* [Exercise requirements]: Among the lines below, return each one that contains the word "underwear".

* [Data for processing]:
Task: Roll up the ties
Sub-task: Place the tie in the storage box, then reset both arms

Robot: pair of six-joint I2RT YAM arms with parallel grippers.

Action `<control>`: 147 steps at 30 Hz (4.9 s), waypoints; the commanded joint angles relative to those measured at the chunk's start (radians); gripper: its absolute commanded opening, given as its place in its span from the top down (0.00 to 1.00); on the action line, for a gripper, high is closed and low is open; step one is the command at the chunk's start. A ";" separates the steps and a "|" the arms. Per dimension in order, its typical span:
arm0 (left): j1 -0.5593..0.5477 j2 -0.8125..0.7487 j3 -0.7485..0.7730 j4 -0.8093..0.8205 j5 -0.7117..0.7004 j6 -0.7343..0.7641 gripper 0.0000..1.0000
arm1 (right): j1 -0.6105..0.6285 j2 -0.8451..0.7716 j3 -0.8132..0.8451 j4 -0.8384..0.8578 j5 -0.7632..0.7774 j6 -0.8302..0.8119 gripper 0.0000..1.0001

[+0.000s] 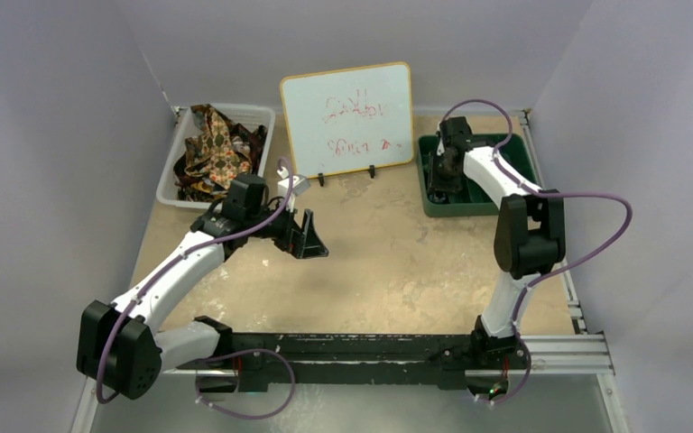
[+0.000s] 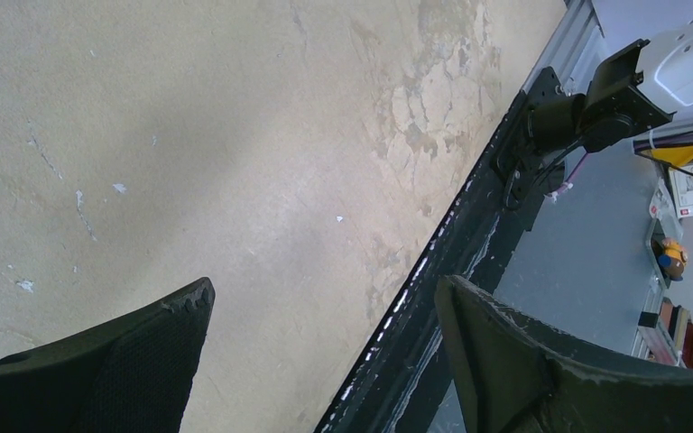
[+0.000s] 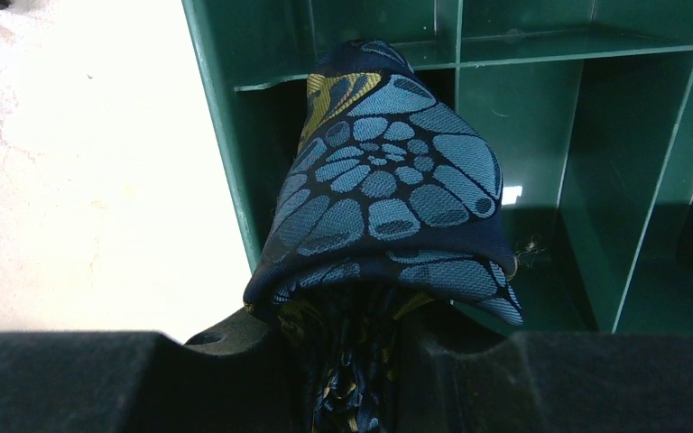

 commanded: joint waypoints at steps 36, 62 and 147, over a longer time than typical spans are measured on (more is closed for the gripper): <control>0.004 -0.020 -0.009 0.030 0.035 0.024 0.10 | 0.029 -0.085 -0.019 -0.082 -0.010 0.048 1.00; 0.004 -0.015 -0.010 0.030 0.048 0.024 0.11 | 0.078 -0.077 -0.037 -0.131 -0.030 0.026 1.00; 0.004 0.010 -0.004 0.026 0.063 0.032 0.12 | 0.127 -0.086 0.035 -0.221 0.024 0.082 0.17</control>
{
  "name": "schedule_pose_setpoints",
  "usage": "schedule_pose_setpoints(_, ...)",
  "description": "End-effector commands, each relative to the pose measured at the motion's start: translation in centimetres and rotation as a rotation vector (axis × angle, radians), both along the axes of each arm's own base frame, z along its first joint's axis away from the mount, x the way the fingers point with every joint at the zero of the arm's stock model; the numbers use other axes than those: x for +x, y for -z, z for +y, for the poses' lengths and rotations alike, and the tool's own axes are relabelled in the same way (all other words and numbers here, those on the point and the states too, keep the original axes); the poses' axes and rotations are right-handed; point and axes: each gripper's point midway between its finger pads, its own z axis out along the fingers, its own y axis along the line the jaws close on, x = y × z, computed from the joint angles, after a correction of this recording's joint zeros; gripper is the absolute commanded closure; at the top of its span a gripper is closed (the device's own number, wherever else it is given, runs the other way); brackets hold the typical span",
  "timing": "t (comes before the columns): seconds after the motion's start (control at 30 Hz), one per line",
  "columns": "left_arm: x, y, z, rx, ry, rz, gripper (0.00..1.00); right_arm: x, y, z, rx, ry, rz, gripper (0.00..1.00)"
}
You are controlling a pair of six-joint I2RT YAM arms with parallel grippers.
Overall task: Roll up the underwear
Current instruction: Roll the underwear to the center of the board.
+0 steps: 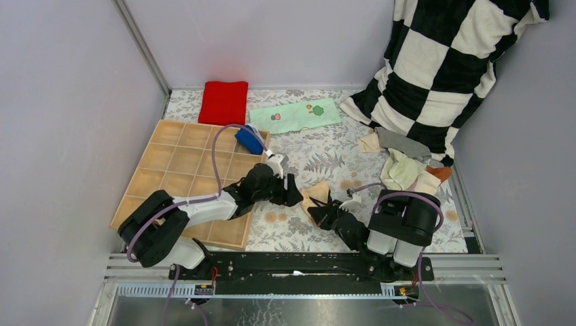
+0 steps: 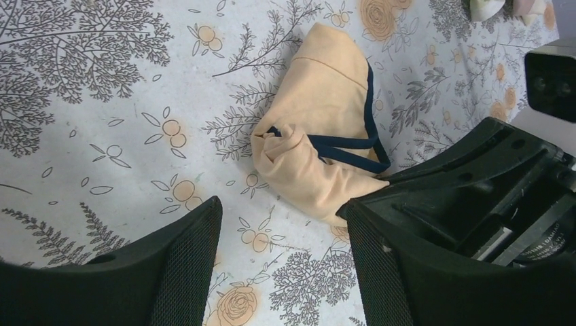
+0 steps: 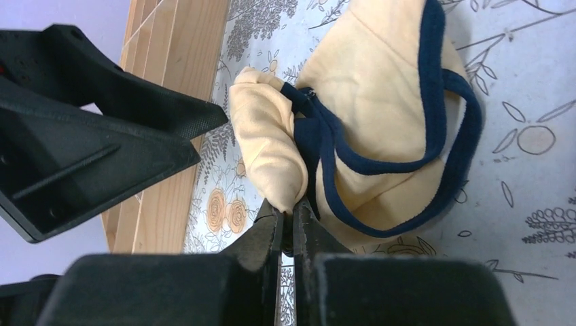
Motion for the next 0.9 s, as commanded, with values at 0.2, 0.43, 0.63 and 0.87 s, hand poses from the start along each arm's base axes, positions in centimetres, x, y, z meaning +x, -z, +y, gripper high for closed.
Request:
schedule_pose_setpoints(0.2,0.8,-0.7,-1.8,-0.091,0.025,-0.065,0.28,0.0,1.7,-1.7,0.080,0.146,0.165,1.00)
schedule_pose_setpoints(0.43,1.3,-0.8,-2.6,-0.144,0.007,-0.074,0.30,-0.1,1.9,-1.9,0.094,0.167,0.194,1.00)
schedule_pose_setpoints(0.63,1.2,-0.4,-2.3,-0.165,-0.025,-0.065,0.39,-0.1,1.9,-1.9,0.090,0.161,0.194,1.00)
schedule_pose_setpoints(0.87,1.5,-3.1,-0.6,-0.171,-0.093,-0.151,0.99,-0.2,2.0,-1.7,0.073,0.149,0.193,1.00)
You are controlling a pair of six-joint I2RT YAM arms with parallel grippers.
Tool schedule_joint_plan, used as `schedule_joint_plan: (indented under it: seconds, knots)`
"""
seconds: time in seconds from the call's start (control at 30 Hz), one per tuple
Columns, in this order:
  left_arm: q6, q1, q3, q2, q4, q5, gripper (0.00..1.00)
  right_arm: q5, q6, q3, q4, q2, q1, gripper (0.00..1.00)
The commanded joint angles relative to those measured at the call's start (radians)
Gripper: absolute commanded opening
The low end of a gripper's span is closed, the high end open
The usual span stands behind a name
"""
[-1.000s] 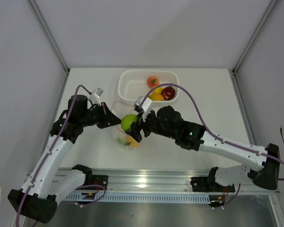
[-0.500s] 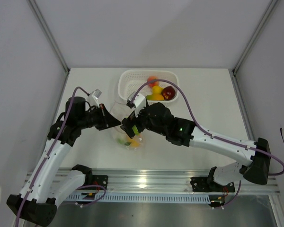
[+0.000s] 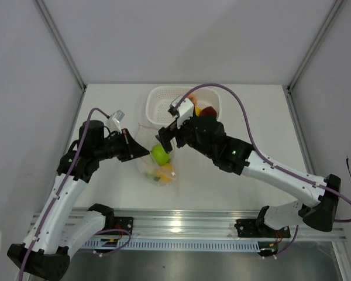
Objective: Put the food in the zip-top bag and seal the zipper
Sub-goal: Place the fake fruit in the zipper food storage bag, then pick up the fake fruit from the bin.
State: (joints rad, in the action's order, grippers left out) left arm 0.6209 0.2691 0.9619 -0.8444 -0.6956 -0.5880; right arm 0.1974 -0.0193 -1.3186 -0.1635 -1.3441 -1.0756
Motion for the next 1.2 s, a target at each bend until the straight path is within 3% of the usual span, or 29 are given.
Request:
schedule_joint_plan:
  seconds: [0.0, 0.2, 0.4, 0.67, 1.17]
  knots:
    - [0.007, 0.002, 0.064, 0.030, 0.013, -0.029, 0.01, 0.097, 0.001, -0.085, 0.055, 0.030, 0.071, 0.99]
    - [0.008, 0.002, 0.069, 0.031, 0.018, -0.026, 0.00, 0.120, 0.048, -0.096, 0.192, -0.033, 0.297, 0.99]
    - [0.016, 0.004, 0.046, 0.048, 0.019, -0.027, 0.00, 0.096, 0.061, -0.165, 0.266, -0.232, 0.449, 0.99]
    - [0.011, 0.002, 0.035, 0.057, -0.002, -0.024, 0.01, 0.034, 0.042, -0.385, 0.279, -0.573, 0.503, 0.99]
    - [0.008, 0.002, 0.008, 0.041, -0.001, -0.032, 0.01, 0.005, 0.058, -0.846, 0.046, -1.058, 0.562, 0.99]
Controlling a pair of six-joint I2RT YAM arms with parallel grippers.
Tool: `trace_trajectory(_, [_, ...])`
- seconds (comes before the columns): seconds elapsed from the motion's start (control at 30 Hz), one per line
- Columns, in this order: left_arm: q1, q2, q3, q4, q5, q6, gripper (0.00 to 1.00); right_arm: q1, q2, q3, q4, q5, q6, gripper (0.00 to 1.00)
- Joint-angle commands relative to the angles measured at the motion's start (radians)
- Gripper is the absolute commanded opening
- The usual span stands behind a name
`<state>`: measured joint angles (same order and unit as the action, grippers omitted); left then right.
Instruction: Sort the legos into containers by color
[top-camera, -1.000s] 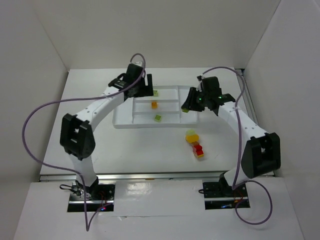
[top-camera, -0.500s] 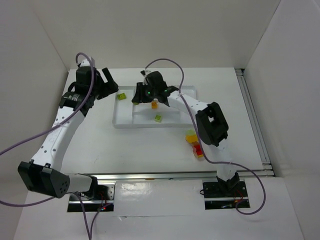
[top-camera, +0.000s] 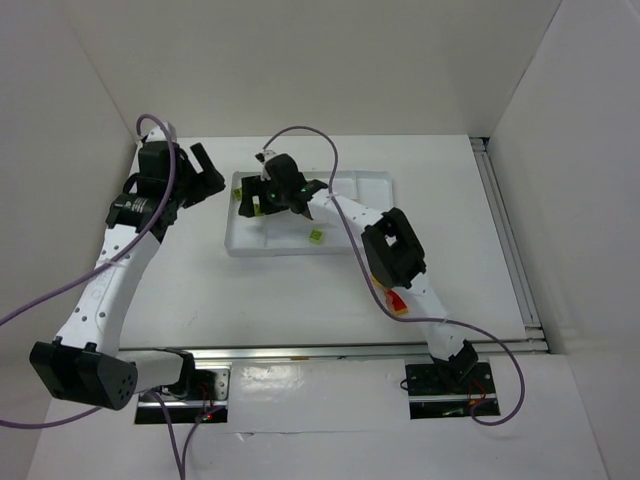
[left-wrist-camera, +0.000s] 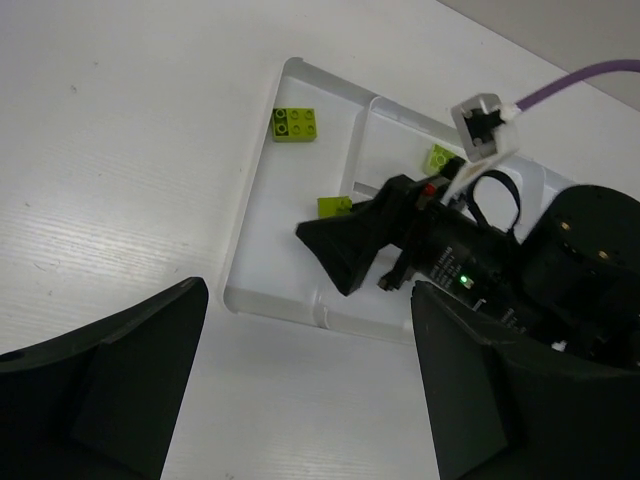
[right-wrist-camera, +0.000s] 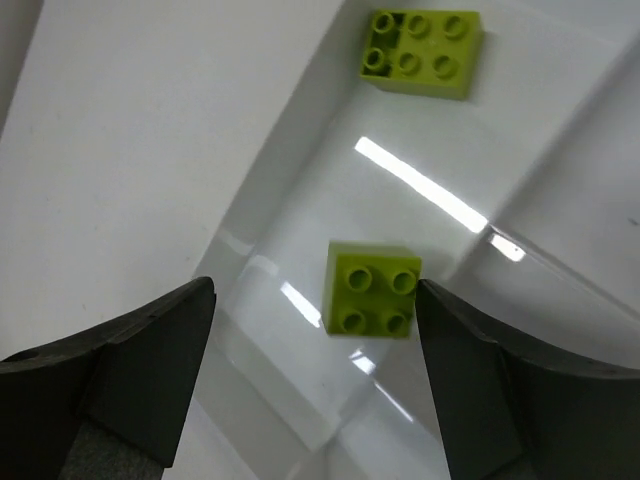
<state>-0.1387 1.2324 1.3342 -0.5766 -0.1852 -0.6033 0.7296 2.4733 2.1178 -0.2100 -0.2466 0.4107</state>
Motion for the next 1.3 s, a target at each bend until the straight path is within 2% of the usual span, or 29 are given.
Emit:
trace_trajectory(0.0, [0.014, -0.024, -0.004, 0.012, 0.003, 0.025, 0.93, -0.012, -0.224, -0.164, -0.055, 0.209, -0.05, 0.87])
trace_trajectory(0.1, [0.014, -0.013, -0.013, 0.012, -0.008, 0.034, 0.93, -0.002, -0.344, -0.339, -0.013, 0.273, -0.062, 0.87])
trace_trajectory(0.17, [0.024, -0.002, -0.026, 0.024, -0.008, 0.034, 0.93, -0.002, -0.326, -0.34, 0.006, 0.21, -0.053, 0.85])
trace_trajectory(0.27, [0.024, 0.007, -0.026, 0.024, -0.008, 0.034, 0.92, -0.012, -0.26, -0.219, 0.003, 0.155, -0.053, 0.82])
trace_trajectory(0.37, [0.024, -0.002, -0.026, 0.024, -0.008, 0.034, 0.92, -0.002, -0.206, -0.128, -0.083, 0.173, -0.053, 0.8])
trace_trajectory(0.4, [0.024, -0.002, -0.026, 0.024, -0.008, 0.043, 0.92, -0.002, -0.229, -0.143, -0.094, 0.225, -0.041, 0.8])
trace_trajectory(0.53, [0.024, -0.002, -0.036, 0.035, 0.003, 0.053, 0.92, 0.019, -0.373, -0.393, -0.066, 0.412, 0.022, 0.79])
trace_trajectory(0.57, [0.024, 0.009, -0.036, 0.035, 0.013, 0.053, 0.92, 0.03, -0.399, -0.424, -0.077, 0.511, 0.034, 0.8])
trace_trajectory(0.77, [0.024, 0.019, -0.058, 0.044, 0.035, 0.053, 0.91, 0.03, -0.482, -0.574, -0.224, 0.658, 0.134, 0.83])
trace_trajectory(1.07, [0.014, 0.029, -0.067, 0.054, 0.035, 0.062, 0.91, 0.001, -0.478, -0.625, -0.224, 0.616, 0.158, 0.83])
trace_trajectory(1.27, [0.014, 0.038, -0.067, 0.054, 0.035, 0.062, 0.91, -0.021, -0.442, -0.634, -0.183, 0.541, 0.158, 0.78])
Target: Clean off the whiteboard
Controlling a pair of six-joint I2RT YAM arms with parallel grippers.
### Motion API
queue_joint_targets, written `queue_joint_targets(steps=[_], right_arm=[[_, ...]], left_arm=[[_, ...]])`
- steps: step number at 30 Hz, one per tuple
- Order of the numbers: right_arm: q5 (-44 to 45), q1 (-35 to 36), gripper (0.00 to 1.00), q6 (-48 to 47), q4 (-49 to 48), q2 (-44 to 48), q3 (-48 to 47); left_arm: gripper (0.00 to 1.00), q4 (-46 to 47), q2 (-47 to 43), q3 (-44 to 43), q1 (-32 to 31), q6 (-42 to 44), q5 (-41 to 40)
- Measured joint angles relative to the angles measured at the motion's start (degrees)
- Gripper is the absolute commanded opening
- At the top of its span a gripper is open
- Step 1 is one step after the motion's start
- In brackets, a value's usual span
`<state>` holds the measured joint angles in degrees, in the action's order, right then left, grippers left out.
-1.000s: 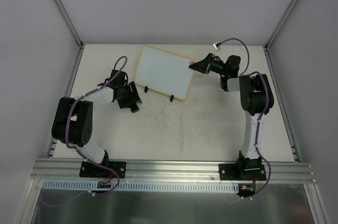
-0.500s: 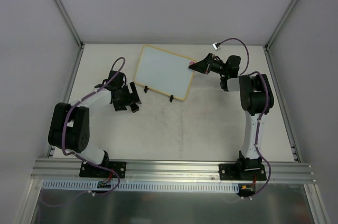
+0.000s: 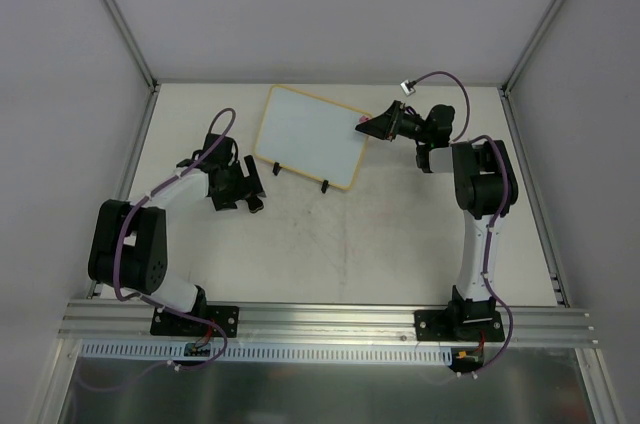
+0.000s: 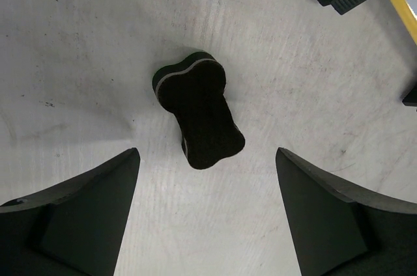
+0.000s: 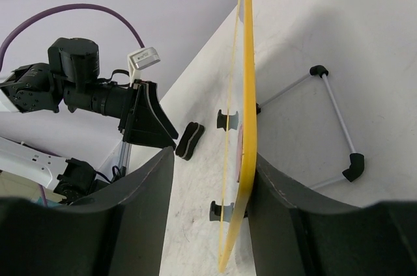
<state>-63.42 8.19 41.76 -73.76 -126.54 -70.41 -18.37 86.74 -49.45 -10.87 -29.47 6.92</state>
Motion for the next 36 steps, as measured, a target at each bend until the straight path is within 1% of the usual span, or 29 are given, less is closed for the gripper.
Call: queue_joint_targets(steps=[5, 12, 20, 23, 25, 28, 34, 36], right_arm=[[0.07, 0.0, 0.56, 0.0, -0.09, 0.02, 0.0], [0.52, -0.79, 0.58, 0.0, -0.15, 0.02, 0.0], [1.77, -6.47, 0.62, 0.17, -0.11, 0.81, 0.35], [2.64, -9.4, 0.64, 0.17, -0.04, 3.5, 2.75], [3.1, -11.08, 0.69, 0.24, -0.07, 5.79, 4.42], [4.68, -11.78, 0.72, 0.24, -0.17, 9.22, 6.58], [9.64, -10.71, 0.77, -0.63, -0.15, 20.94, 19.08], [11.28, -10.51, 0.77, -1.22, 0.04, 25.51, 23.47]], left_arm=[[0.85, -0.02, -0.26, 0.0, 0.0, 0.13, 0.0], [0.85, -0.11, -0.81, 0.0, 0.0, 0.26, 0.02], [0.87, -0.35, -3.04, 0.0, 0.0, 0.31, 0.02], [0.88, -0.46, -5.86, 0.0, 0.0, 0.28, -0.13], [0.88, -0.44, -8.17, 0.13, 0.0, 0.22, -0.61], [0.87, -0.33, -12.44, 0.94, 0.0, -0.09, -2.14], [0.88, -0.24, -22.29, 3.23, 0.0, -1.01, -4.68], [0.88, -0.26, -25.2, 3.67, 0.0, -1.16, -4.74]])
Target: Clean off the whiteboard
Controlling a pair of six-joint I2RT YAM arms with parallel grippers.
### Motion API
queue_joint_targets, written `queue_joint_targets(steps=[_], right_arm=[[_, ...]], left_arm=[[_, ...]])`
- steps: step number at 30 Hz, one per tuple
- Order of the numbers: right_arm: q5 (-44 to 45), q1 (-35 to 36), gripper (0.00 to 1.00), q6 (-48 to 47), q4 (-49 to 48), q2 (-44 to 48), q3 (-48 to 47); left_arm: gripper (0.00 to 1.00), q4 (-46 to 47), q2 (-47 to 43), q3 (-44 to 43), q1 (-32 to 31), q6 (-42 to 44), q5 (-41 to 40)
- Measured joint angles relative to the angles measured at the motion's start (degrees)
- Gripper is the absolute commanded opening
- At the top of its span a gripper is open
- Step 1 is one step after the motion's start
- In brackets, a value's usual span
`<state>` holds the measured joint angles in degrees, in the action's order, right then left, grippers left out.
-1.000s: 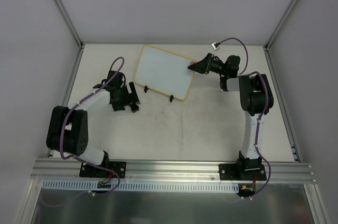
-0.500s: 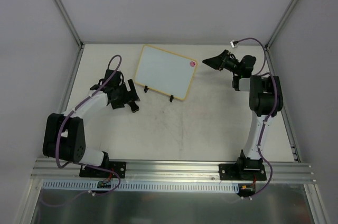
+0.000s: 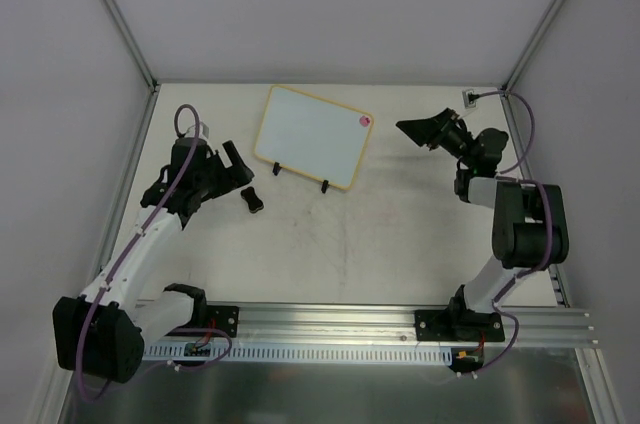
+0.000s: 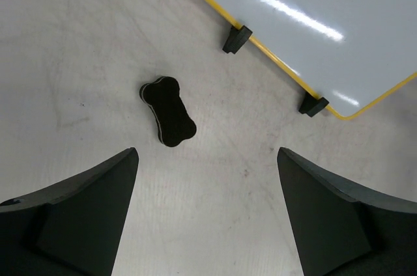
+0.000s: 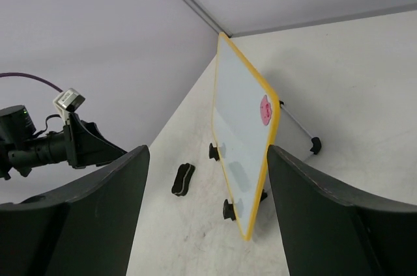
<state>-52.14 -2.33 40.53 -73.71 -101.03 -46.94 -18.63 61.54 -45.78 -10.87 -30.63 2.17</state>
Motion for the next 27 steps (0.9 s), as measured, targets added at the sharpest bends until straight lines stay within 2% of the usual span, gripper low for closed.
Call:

* [Solution]:
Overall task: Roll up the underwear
Current instruction: Roll the underwear to the center of the board.

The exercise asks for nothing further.